Data records START

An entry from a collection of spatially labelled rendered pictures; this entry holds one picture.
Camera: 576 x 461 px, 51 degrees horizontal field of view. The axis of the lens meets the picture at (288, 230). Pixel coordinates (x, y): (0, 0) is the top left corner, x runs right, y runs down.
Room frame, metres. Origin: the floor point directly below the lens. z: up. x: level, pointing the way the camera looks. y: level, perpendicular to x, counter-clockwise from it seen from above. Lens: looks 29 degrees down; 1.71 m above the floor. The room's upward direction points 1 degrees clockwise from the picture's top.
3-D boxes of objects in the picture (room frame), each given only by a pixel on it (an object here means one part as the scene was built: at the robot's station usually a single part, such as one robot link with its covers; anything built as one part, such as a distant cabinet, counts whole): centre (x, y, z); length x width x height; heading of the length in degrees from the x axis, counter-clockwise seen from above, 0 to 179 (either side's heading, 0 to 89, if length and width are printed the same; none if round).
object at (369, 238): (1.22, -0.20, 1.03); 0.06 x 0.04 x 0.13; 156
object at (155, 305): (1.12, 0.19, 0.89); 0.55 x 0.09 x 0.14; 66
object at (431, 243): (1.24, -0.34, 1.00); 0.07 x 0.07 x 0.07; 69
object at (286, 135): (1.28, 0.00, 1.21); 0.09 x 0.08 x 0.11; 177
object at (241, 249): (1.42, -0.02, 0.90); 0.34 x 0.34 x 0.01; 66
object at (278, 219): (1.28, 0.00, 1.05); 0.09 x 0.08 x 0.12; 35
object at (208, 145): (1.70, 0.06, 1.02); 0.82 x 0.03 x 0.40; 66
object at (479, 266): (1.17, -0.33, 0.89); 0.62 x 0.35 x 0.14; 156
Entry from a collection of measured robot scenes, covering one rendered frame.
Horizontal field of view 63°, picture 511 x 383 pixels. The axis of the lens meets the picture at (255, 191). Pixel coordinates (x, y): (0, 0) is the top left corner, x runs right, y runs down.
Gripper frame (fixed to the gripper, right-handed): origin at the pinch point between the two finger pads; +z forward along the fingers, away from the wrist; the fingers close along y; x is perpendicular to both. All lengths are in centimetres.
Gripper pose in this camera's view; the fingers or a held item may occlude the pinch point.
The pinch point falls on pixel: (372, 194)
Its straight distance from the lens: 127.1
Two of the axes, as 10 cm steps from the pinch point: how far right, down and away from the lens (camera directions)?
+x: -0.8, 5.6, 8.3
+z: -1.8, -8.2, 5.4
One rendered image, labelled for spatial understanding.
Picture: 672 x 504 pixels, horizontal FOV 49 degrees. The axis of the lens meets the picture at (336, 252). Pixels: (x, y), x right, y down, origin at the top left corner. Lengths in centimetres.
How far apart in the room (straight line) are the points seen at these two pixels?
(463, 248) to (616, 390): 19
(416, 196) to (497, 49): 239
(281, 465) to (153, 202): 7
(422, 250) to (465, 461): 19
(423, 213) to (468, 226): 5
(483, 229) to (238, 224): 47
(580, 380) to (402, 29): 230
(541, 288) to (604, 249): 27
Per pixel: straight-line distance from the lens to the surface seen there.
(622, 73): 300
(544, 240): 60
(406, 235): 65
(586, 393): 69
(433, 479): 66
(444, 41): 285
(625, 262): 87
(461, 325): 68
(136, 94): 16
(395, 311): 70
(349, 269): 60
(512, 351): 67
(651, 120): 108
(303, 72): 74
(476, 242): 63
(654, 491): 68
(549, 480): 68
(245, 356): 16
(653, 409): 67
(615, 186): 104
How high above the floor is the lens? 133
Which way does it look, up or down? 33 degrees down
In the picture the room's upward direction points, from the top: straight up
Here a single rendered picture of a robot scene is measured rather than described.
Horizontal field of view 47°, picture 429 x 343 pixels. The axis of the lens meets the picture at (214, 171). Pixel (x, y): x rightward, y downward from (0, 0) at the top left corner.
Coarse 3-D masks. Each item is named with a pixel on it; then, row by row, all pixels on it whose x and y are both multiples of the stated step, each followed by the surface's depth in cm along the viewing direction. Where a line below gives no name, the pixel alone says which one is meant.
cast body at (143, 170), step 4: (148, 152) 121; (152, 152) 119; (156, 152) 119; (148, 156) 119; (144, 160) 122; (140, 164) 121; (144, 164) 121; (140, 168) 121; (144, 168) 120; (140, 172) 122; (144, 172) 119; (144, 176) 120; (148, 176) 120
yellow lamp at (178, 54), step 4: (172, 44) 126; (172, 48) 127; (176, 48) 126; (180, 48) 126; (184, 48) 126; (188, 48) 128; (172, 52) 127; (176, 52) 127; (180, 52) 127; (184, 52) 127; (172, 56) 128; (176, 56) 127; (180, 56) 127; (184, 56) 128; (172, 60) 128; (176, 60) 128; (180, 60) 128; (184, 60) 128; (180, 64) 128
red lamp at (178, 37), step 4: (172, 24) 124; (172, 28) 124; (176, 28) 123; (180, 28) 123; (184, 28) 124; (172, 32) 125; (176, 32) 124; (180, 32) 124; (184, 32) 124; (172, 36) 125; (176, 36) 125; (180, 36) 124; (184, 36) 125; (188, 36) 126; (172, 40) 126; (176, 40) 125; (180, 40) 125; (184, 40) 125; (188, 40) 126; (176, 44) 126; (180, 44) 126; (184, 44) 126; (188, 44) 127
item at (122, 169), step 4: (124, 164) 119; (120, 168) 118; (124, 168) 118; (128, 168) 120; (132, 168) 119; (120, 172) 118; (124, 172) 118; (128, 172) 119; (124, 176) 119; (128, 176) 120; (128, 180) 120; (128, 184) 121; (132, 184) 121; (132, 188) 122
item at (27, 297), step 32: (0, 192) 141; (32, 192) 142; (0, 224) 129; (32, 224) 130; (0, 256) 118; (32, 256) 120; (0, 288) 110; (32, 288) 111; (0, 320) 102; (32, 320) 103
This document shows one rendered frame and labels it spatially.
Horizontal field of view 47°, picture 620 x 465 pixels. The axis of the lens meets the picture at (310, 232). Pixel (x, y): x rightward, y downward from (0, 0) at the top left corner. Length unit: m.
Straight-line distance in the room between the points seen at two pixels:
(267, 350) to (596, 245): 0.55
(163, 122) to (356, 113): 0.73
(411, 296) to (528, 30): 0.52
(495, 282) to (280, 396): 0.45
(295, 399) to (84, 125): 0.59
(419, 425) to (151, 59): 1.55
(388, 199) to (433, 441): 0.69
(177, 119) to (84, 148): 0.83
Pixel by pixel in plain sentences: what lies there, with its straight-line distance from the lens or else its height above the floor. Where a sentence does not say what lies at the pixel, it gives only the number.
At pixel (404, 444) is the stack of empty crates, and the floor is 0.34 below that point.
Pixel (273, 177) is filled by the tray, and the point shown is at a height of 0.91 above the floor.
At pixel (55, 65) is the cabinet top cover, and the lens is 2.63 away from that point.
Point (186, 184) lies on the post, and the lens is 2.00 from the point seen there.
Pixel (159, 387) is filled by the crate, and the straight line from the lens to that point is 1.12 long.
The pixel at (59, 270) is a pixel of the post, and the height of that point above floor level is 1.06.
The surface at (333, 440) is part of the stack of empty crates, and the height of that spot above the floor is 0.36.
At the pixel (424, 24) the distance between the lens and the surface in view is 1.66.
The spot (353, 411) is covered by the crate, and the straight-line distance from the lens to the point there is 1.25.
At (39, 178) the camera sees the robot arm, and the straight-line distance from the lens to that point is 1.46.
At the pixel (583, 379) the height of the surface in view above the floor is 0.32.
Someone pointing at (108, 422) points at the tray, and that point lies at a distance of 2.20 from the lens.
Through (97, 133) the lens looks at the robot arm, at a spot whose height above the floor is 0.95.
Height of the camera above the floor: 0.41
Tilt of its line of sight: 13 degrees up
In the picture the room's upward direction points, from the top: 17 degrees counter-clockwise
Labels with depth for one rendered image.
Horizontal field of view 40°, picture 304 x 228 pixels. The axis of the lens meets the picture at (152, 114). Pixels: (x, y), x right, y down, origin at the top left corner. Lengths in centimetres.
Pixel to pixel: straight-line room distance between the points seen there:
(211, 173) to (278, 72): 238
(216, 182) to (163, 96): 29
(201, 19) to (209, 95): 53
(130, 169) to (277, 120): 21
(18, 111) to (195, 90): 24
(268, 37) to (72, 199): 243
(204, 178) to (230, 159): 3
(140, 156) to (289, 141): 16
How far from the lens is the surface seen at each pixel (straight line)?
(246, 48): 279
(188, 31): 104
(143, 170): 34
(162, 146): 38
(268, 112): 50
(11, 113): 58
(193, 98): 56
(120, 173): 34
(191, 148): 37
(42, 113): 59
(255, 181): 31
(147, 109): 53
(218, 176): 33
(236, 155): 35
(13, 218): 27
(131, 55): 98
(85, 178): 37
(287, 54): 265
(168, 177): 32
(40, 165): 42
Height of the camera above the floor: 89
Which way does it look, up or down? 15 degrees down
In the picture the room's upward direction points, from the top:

Data records END

▶ To do: Repeat the entries above exactly, beginning at their first line and ending with the line that contains "Room frame, metres.", with nothing added.

▶ Exercise solution:
An entry from a collection of spatially labelled rendered pictures; this entry holds one picture.
Camera: 576 x 461 px, 51 degrees horizontal field of view. The axis of the lens meets the picture at (288, 230). Pixel coordinates (x, y): (0, 0) is the top left corner, x runs right, y runs down.
Room frame, metres. Origin: the floor point directly below the lens. z: up. x: level, pointing the way the camera looks. y: level, perpendicular to x, counter-clockwise from it seen from above. Lens: looks 29 degrees down; 1.71 m above the floor. The room's upward direction points 1 degrees clockwise from the picture's top.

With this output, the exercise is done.